– Na 1 października (najświeższe dane – red.) mamy zarejestrowanych prawie 20 tys. kandydatów do policji – mówi nam mł. insp Mariusz Ciarka, rzecznik Komendy Głównej Policji. – Jak widać chętnych, by wstąpić do policji nie brakuje, ale ich kompetencje są wątpliwe. 20 tysięcy to nie jest mało, wychodzi 7 osób na miejsce. Jestem w stanie postawić tezę, że do policji jest się trudniej dostać niż na renomowaną uczelnię – stwierdza rzecznik Komendy Głównej. I szacuje, że ze wspomnianych 20 tysięcy chętnych, dostanie się około 3-4 tysiące.

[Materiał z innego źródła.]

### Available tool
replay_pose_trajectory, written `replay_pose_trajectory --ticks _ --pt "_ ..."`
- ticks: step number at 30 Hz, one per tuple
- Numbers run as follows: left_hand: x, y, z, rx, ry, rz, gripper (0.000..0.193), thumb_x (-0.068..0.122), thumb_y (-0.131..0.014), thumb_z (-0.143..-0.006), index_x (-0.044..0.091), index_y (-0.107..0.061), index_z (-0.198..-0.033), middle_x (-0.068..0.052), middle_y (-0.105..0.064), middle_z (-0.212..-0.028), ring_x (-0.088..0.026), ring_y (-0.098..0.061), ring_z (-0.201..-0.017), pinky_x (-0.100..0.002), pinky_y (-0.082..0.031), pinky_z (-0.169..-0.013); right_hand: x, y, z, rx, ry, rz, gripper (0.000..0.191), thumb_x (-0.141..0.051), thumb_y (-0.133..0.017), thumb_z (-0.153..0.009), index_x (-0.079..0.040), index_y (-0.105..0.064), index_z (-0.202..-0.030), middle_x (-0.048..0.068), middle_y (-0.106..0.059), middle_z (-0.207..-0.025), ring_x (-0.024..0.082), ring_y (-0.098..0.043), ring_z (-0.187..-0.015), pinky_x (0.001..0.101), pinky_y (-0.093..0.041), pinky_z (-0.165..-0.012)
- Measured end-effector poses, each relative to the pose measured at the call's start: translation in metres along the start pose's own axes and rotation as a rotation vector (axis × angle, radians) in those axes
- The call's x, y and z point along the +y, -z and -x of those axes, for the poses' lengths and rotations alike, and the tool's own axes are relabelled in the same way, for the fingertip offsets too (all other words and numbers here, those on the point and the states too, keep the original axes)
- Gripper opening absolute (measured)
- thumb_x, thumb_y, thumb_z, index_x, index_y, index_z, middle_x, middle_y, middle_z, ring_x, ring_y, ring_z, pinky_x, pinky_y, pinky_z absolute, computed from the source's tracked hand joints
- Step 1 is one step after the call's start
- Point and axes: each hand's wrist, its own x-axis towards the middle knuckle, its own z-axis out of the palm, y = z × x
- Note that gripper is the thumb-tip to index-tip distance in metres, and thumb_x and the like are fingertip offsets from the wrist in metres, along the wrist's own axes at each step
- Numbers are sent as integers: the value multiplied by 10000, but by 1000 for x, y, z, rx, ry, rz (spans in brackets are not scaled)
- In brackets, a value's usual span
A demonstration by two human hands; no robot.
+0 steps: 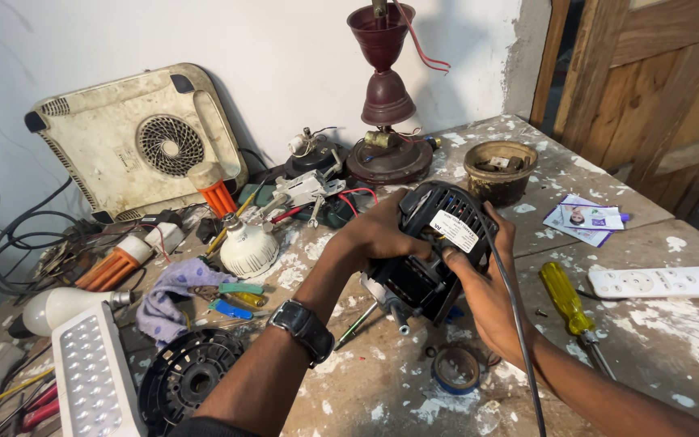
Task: The person uses a screwdriver to unscrew fasteners from the black outer casing of a fan motor, then pulls the casing off the motor assembly. They reposition the motor and use a wrench to loosen and turn a component on the exposed motor.
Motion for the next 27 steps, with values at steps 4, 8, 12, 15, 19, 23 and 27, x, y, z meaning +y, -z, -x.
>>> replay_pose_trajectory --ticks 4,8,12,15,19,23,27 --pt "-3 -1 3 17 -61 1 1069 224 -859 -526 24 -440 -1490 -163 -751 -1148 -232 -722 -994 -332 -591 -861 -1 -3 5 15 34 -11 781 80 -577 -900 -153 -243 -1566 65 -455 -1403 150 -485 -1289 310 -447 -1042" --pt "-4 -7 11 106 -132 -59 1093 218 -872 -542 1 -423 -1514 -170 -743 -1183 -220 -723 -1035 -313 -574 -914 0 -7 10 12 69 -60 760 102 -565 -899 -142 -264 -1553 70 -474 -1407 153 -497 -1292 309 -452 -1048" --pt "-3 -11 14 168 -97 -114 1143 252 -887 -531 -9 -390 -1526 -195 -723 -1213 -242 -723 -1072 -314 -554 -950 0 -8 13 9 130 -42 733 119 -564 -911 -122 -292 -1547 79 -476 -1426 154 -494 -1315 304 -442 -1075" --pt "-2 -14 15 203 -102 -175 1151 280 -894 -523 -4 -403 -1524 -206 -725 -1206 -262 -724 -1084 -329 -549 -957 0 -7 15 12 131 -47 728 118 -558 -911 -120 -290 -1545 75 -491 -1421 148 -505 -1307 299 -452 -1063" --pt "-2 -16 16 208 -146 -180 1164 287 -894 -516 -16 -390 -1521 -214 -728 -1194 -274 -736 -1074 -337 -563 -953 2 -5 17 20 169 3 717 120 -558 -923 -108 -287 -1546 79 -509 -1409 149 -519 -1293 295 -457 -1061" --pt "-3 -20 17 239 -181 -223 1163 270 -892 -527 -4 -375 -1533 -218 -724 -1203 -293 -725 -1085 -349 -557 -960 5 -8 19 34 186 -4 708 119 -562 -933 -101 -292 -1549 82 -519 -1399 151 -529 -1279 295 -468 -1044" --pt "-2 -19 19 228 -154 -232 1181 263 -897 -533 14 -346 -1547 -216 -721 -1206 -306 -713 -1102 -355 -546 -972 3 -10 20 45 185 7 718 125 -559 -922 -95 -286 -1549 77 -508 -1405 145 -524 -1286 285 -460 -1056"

Chętni są, ale coraz gorsi
Niewielki Urząd
Pracy w Szydłowcu (woj. mazowieckie). To tu jest największe bezrobocie w Polsce (ponad 25 proc.). W Szydłowcu i okolicach także szukają do pracy w policji. Na korkowej tablicy wisi duży plakat z hasłem "Zostań policjantem". W korytarzu równo poukładano ulotki z praktycznymi informacjami, o kryteriach, jakie musi spełnić kandydat (m.in. obywatel polski o nieposzlakowanej opinii, wykształcenie średnie, zdolność fizyczna i psychiczna do służby w formacjach uzbrojonych). Takie ogłoszenia spotkać można w wielu Urzędach Pracy na terenie całego kraju. – Nie widzę nic złego w tym, że poprzez urząd pracy informujemy o możliwości zatrudnienia w policji – zaznacza Mariusz Ciarka. – Jak każda firma mamy prawo prowadzić kampanię promującą ten zawód. Nikt nam tego nie może zabronić. Takie prowadzą i
Biedronka, i Ikea, i inne firmy – dodaje rzecznik Komendy Głównej Policji.